- _What is expected_
Some entries follow. Reproduce exactly the lines starting at the one with "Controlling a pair" and stopping after the one with "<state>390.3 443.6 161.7".

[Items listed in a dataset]
* * * * *
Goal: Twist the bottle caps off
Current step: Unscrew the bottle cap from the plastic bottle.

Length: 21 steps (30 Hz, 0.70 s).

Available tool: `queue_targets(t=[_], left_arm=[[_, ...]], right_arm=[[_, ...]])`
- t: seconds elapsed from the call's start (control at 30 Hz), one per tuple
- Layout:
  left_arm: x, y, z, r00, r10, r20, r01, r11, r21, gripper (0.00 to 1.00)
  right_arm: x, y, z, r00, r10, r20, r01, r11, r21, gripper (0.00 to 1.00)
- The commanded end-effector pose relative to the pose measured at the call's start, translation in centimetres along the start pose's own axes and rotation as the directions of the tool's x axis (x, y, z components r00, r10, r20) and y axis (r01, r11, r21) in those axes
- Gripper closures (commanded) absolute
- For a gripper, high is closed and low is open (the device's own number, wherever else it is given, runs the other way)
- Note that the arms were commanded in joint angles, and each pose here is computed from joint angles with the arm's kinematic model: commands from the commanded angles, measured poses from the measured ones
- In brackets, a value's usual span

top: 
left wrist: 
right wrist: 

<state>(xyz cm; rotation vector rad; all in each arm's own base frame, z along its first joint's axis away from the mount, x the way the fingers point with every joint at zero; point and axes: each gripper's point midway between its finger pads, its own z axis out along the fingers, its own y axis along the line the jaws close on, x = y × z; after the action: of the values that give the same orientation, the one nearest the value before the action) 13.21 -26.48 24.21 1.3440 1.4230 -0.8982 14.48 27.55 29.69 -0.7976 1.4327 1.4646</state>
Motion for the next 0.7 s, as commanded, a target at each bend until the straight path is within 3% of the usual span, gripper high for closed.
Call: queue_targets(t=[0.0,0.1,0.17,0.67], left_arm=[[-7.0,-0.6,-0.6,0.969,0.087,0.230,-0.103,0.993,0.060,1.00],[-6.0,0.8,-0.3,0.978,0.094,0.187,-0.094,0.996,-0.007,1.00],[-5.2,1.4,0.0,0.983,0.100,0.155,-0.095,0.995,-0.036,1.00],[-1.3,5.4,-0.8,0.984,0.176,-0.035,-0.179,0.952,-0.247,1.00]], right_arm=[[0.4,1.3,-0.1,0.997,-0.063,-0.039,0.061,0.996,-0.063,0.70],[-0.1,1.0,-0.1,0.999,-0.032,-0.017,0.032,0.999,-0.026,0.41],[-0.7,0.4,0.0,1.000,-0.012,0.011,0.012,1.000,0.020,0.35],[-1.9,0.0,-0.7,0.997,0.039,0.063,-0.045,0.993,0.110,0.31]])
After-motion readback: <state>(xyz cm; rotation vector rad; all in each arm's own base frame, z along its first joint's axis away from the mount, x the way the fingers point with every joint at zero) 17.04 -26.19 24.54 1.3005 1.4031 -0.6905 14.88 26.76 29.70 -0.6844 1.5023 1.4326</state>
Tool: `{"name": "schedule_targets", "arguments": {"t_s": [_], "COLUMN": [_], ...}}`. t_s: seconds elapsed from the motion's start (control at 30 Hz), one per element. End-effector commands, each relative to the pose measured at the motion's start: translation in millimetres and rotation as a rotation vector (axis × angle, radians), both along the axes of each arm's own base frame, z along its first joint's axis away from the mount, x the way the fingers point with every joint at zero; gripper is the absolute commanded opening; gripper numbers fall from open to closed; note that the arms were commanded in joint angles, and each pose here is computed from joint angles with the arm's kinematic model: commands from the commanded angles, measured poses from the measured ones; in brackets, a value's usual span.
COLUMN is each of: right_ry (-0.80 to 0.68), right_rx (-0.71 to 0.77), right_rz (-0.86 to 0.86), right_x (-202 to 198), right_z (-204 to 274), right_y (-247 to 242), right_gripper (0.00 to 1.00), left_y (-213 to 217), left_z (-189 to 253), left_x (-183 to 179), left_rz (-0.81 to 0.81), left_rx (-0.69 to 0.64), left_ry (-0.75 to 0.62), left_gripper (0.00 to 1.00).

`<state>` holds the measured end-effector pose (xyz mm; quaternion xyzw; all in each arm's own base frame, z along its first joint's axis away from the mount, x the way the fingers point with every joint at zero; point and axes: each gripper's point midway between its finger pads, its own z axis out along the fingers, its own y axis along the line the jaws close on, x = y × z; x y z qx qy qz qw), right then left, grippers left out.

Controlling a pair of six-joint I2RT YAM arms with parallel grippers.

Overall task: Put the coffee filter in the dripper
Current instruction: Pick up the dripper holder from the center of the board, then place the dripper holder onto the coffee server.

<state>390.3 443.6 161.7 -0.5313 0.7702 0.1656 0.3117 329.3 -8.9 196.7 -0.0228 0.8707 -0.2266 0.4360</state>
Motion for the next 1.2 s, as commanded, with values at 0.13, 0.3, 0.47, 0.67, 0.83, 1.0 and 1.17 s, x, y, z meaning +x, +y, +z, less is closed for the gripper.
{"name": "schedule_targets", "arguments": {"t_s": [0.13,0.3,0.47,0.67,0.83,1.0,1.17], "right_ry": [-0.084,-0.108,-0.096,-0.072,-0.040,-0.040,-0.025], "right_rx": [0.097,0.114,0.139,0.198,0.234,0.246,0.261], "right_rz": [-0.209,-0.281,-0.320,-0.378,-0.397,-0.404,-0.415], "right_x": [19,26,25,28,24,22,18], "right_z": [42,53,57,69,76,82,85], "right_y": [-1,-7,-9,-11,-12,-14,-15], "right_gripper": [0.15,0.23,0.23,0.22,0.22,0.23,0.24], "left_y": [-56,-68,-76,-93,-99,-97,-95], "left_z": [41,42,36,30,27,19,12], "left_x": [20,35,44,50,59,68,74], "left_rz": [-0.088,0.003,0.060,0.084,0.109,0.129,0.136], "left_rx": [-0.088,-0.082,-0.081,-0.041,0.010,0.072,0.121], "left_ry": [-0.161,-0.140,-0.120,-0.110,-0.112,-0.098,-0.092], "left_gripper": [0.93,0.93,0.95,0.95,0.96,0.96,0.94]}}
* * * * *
- _Output for this exercise_
Controlling a pair of six-joint I2RT YAM arms with parallel grippers.

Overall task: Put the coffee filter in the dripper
Current instruction: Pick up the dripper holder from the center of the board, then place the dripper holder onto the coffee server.

<state>390.3 443.6 161.7 -0.5313 0.7702 0.1656 0.3117 329.3 -8.9 196.7 -0.0228 0.8707 -0.2266 0.4360</state>

The answer is now complete.